3. Step 1: Retrieval (Candidate Generation)
The Aggregator calls multiple services in parallel (Fanout-on-Read):
- Follow Service: “Get recent posts from friends” (Redis).
- Group Service: “Get top posts from groups I’m in”.
- Ad Service: “Get relevant ads for User X”.
- Discovery Service (Vector Search):
- Embeddings: We convert Users and Posts into vectors (e.g., 128-float arrays) using models like Word2Vec or BERT.
- Vector DB: We use a Vector Database (e.g., Pinecone, Milvus, FAISS) to find posts that are “semantically similar” to posts the user has liked before.
- ANN (Approximate Nearest Neighbor): Finding the exact nearest neighbor in a billion vectors is too slow. We use HNSW (Hierarchical Navigable Small World) or IVF (Inverted File Index) algorithms to find “good enough” matches in < 10ms.
Vector Search Simulator
[!TIP] Try it yourself: Click anywhere to query the database. The Blue Dot is your query. The Green Dots are the Top 3 Nearest Neighbors (Semantically similar posts).

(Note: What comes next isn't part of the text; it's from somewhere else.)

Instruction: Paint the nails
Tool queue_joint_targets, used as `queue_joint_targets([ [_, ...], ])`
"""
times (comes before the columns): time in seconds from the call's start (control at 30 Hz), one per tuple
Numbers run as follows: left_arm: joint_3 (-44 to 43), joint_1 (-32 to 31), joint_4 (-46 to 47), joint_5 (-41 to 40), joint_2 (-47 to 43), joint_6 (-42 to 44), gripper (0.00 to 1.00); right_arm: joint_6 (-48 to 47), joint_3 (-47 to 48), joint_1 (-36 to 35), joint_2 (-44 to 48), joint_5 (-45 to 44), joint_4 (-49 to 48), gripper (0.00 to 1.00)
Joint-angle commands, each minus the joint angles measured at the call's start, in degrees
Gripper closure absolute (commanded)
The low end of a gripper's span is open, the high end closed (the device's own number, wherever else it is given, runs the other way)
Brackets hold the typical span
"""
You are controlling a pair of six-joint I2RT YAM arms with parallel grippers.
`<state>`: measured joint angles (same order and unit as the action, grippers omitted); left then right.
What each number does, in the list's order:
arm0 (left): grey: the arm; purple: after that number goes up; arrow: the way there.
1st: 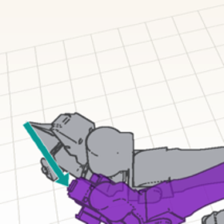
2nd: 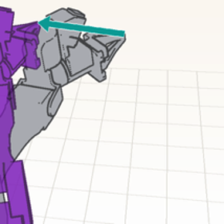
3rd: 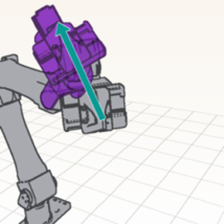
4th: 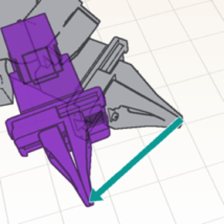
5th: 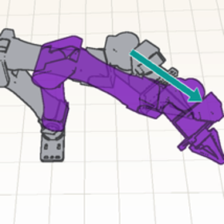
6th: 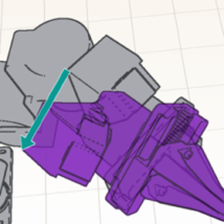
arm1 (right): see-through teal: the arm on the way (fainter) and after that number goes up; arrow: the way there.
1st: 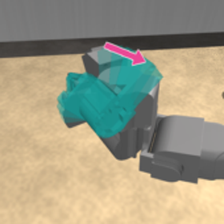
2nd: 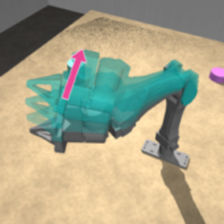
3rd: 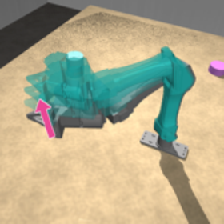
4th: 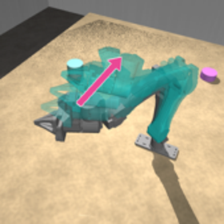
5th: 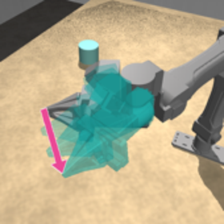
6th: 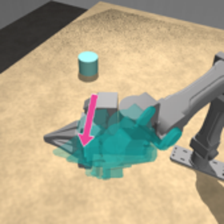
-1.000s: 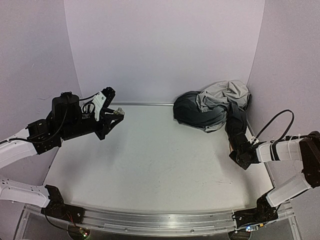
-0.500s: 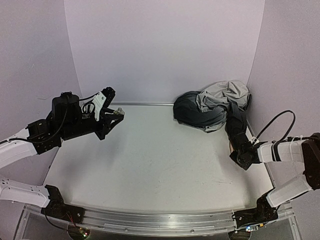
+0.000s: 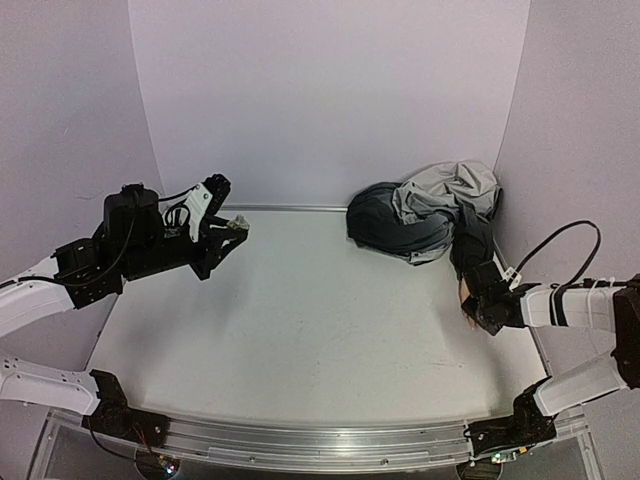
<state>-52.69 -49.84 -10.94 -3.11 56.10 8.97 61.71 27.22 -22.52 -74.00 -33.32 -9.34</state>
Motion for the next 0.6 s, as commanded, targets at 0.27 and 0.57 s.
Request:
queue_joint_targets([
  [0.27, -0.2, 0.3, 2.8, 0.1, -1.3, -0.1, 1.0, -0.6, 1.4, 0.4, -2.8, -3.2, -0.3, 1.0],
  [0.57, -0.2, 0.2, 2.7, 0.1, -1.3, -0.1, 1.0, -1.0, 1.8, 0.4, -3.9, -3.5, -0.9, 1.0],
])
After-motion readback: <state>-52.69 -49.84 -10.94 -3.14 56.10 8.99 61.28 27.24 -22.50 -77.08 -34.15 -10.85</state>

Click repeatedly to add new data points.
Result: A messy list of ~2,000 Post IDs.
4. Step 2: Filtering & Deduplication
We don’t want to show users posts they have already seen.
- Problem: Storing every Post ID a user has ever viewed is expensive and querying a large database table for every post candidate on every feed load would cause catastrophic I/O bottlenecks.
- Solution: Bloom Filters.
- A Bloom Filter is a bit-array. When a user sees a post, we hash the
post_id(using 3 different hash functions) and set bits to 1. - Check: To check if a user has seen
post_123, we hash it. If all bits are 1, we assume they have seen it. - False Positives: Possible (we might hide a post they haven’t seen), but rare (1%).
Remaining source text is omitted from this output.